◆ **Description of the task**
In the copy, include no pictures. Reproduce the rest of the entries exactly.
++++ The input ++++
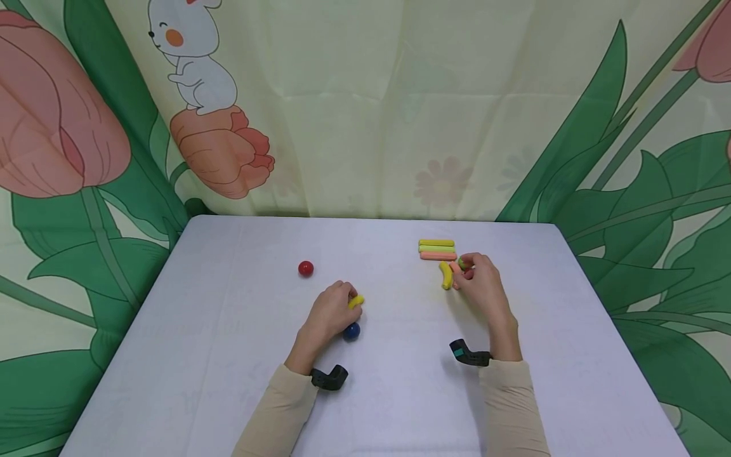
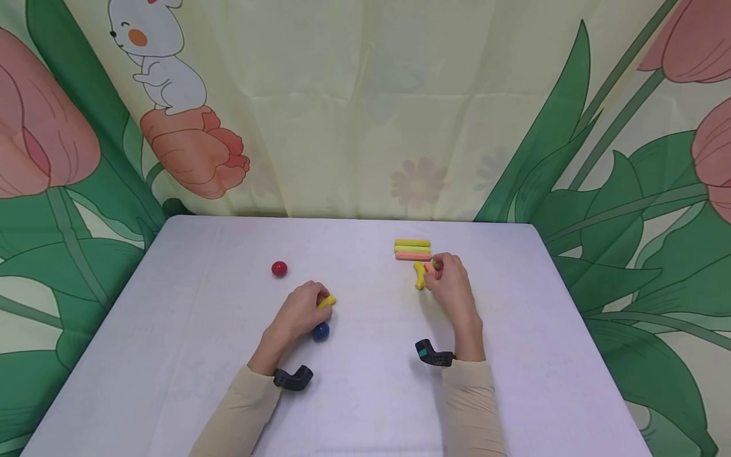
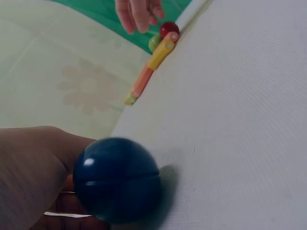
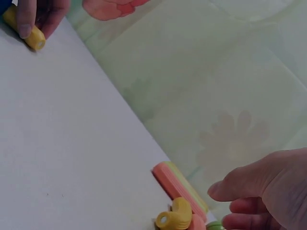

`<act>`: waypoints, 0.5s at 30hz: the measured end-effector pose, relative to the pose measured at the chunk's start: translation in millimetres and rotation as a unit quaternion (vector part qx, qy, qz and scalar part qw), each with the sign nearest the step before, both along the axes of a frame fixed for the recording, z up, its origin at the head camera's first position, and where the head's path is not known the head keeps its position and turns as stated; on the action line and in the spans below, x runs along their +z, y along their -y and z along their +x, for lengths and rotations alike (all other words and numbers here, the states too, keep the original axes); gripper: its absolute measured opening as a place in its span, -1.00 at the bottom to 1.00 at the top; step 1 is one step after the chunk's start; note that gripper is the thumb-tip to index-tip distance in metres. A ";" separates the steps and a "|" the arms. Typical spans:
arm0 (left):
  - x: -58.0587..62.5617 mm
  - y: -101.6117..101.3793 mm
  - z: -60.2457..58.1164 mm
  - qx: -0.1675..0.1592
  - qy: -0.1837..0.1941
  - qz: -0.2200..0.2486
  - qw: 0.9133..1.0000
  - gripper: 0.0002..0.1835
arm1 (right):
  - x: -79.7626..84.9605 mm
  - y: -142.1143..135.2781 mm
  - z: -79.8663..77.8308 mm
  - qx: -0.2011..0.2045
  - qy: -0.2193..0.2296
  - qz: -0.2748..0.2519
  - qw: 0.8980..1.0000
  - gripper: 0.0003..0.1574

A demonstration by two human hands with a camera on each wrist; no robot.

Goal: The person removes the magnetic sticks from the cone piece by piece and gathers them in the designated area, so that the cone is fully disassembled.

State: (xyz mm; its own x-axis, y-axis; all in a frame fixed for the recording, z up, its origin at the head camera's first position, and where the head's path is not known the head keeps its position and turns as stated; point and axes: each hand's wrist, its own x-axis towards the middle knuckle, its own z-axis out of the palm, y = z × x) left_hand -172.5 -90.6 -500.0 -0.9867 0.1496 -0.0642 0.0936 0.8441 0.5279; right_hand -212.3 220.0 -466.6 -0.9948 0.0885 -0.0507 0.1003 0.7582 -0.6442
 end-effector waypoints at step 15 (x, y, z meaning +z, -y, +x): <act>-1.2 -1.0 0.7 -0.009 -0.037 -0.006 0.999 -0.76 | -6.0 26.4 0.0 0.051 -0.008 0.002 0.999 -0.48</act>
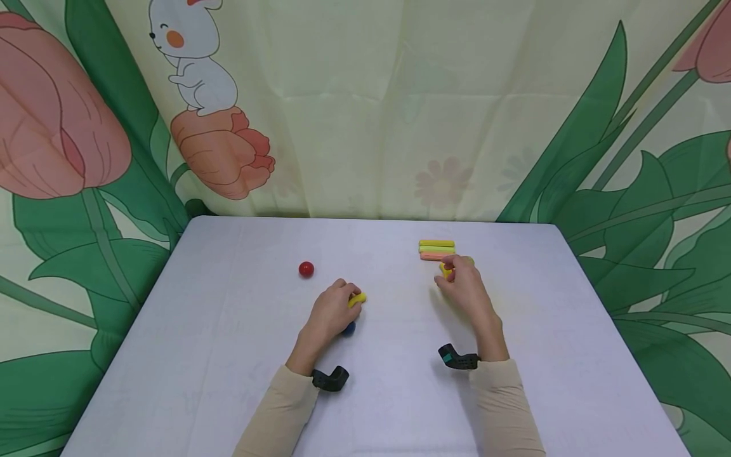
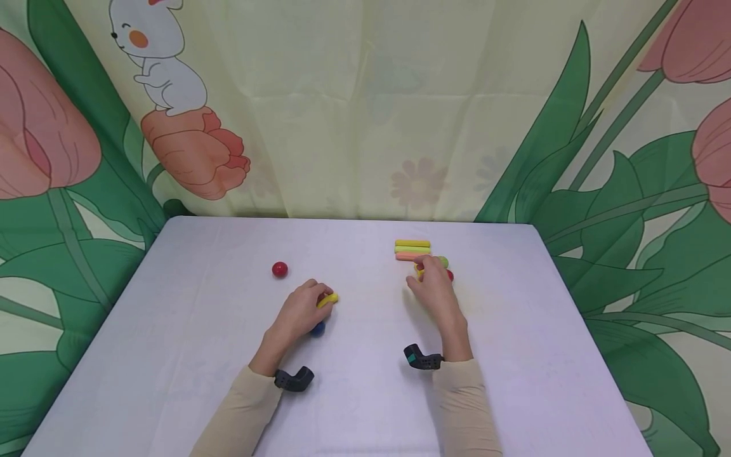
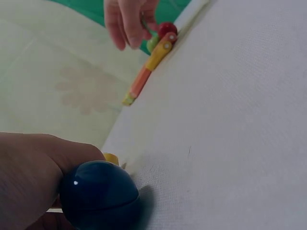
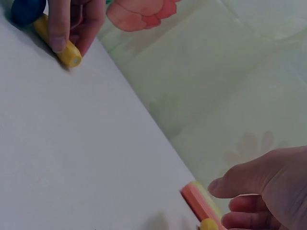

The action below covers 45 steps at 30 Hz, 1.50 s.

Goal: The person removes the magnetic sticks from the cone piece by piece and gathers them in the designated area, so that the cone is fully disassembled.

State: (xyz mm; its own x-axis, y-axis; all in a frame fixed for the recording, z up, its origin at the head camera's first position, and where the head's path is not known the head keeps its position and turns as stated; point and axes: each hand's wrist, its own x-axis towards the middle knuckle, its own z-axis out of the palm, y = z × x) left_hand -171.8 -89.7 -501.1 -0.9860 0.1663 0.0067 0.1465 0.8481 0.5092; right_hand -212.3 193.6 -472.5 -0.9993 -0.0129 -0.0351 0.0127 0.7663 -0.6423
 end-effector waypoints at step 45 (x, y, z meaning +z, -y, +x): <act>-2.4 -3.7 -1.4 -0.001 0.004 0.012 1.000 -0.74 | -17.4 81.3 17.5 0.137 0.012 0.039 0.990 -0.51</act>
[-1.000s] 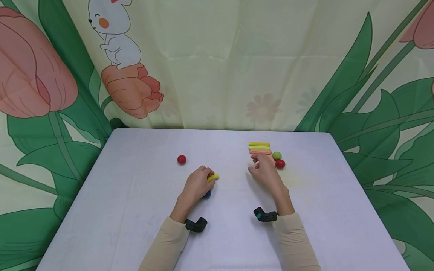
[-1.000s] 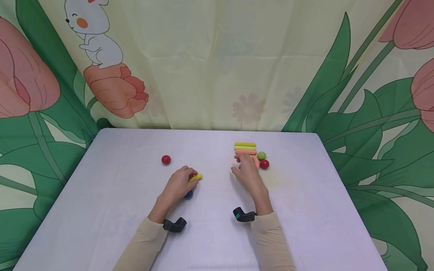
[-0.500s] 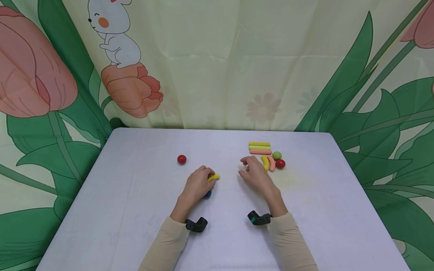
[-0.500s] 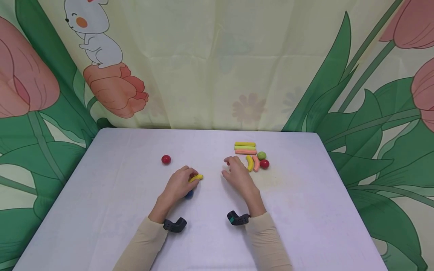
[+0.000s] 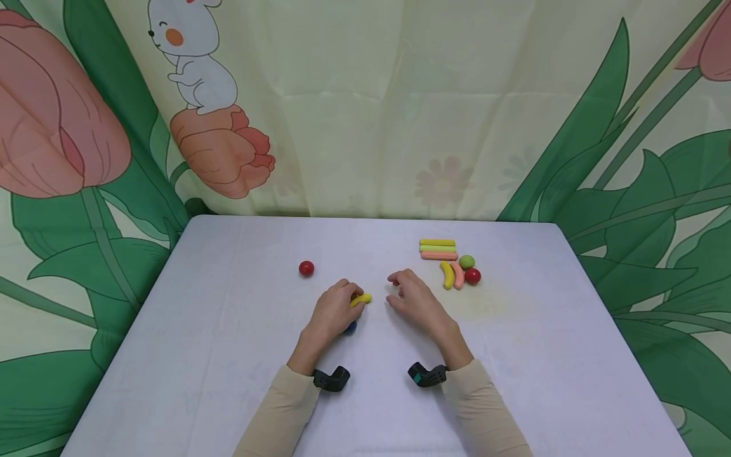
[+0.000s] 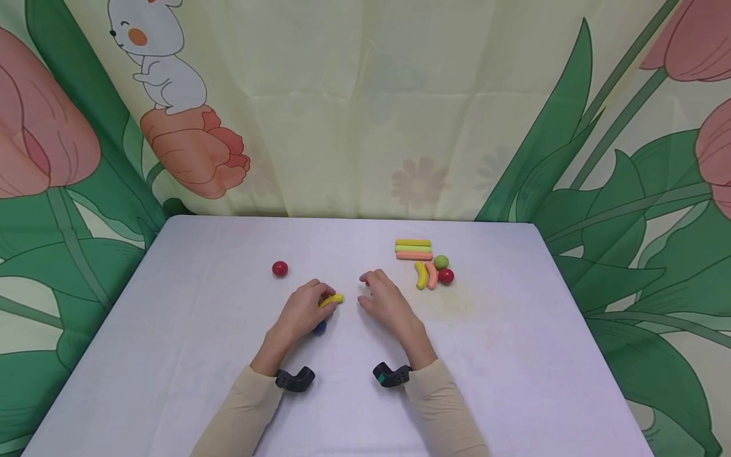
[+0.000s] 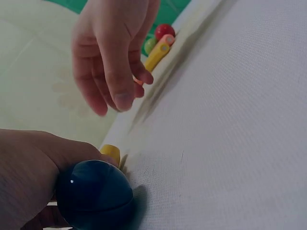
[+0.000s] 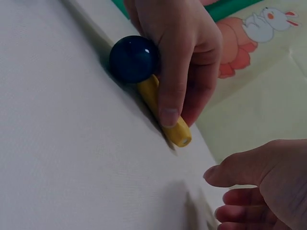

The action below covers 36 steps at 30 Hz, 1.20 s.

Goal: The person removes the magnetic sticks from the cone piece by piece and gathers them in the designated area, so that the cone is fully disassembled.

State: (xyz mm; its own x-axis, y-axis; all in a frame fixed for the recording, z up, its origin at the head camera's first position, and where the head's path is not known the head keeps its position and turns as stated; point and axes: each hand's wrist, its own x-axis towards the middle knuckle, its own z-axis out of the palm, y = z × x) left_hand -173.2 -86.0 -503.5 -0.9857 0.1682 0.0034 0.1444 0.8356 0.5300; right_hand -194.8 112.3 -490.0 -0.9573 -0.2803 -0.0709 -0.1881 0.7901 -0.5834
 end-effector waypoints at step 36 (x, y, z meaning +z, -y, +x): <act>-3.0 -0.8 -0.3 -0.042 -0.045 0.031 0.998 -0.74 | -10.8 26.6 12.1 0.076 -0.060 0.009 0.995 -0.68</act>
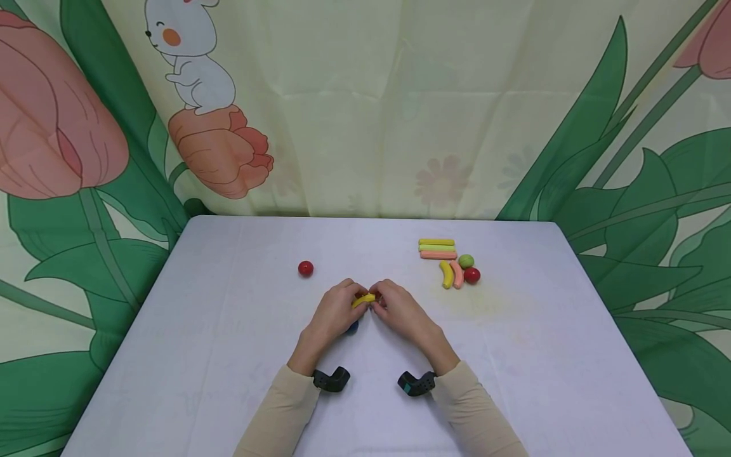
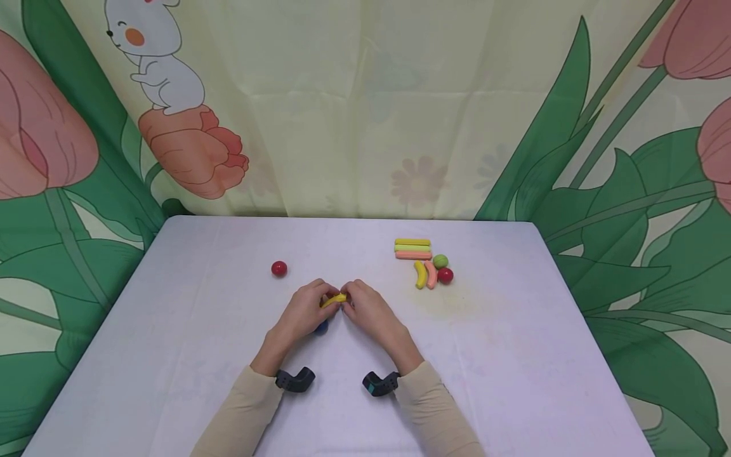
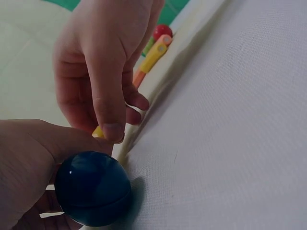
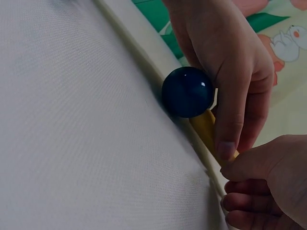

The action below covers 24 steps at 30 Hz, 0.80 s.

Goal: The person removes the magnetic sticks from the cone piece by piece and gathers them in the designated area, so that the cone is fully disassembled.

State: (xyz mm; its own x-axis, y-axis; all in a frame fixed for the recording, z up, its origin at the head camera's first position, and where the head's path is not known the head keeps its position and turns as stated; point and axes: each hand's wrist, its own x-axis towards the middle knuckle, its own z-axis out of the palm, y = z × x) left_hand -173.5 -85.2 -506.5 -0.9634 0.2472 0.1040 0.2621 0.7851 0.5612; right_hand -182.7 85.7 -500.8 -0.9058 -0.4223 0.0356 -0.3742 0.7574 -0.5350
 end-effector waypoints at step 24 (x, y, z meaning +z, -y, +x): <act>0.9 1.3 1.1 0.000 -0.005 0.017 1.000 -0.76 | 0.0 -4.4 -1.5 -0.034 -0.017 0.008 0.999 -0.75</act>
State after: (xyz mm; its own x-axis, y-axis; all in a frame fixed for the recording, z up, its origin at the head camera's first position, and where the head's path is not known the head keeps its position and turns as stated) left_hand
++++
◆ **Exercise response**
`<act>`: waypoints, 0.5s at 30hz: the measured end-effector pose, relative to the pose measured at the chunk's start: translation in millimetres and rotation as a unit quaternion (vector part qx, qy, qz and scalar part qw), each with the sign nearest the step before, both along the axes of a frame fixed for the recording, z up, its origin at the head camera's first position, and where the head's path is not known the head keeps its position and turns as stated; on the action line and in the spans below, x runs along their +z, y along their -y and z along their +x, for lengths and rotations alike (all other words and numbers here, the states too, keep the original axes); gripper: its absolute measured opening as a place in its span, -1.00 at the bottom to 1.00 at the top; step 1 is one step after the chunk's start; note that gripper is the thumb-tip to index-tip distance in metres. A ";" separates the steps and a "|" the arms. Typical spans:
arm0 (left):
  - x: -58.0587..62.5617 mm
  - y: -101.6117..101.3793 mm
  - z: -60.2457..58.1164 mm
  - qx: -0.1675..0.1592
  - qy: -0.1837..0.1941
  - qz: -0.2200..0.2486
  - qw: 0.9133..1.0000
  - gripper: 0.0002..0.1835
arm1 (right):
  - x: -79.7626..84.9605 mm
  - y: -142.1143..135.2781 mm
  - z: -79.8663..77.8308 mm
  - qx: -0.2011..0.2045
  - qy: -0.2193..0.2296
  - qz: -0.2748..0.2519
  - qw: 0.8980..1.0000
  - gripper: 0.0003..0.1574

A demonstration by two human hands with a camera on each wrist; no robot.

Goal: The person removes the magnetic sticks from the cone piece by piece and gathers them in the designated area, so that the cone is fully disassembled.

State: (xyz mm; its own x-axis, y-axis; all in a frame fixed for the recording, z up, its origin at the head camera's first position, and where the head's path is not known the head keeps its position and turns as stated; point and axes: each hand's wrist, its own x-axis towards the middle knuckle, its own z-axis out of the palm, y = z × x) left_hand -172.5 -90.6 -500.0 -0.9867 0.1496 -0.0642 0.0936 0.8441 0.5279; right_hand -212.3 220.0 -466.6 -0.9948 0.0885 -0.0507 0.1003 0.7582 -0.6442
 end-effector waypoints at step 15 (x, y, z meaning +z, -y, +x): <act>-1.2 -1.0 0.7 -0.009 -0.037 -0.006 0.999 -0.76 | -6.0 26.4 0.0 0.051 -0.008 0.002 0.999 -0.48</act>

The action below covers 45 steps at 30 Hz, 1.50 s.

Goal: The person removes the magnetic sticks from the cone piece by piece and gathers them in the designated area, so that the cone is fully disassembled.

State: (xyz mm; its own x-axis, y-axis; all in a frame fixed for the recording, z up, its origin at the head camera's first position, and where the head's path is not known the head keeps its position and turns as stated; point and axes: each hand's wrist, its own x-axis towards the middle knuckle, its own z-axis out of the palm, y = z × x) left_hand -171.8 -89.7 -501.1 -0.9860 0.1663 0.0067 0.1465 0.8481 0.5092; right_hand -212.3 193.6 -472.5 -0.9993 -0.0129 -0.0351 0.0127 0.7663 -0.6423
 end-effector waypoints at step 45 (x, y, z meaning +z, -y, +x): <act>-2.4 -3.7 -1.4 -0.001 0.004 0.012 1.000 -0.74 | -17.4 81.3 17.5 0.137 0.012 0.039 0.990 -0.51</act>
[-1.000s] 
[-1.000s] 
[-0.500s] 
[-0.500s] 
[+0.000s] 
[+0.000s] 
[+0.000s] 
[+0.000s] 

The action below covers 36 steps at 30 Hz, 1.20 s.

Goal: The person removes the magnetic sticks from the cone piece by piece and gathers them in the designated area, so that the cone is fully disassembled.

State: (xyz mm; its own x-axis, y-axis; all in a frame fixed for the recording, z up, its origin at the head camera's first position, and where the head's path is not known the head keeps its position and turns as stated; point and axes: each hand's wrist, its own x-axis towards the middle knuckle, its own z-axis out of the palm, y = z × x) left_hand -173.2 -86.0 -503.5 -0.9857 0.1682 0.0034 0.1444 0.8356 0.5300; right_hand -194.8 112.3 -490.0 -0.9573 -0.2803 -0.0709 -0.1881 0.7901 -0.5834
 end-effector waypoints at step 36 (x, y, z meaning +z, -y, +x): <act>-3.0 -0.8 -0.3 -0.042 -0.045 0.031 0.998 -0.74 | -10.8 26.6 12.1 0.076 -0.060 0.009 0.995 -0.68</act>

The action below covers 24 steps at 30 Hz, 0.80 s.

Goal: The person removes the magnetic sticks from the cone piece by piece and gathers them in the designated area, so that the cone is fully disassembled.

State: (xyz mm; its own x-axis, y-axis; all in a frame fixed for the recording, z up, its origin at the head camera's first position, and where the head's path is not known the head keeps its position and turns as stated; point and axes: each hand's wrist, its own x-axis towards the middle knuckle, its own z-axis out of the palm, y = z × x) left_hand -173.5 -85.2 -506.5 -0.9634 0.2472 0.1040 0.2621 0.7851 0.5612; right_hand -182.7 85.7 -500.8 -0.9058 -0.4223 0.0356 -0.3742 0.7574 -0.5350
 end-effector waypoints at step 24 (x, y, z meaning +z, -y, +x): <act>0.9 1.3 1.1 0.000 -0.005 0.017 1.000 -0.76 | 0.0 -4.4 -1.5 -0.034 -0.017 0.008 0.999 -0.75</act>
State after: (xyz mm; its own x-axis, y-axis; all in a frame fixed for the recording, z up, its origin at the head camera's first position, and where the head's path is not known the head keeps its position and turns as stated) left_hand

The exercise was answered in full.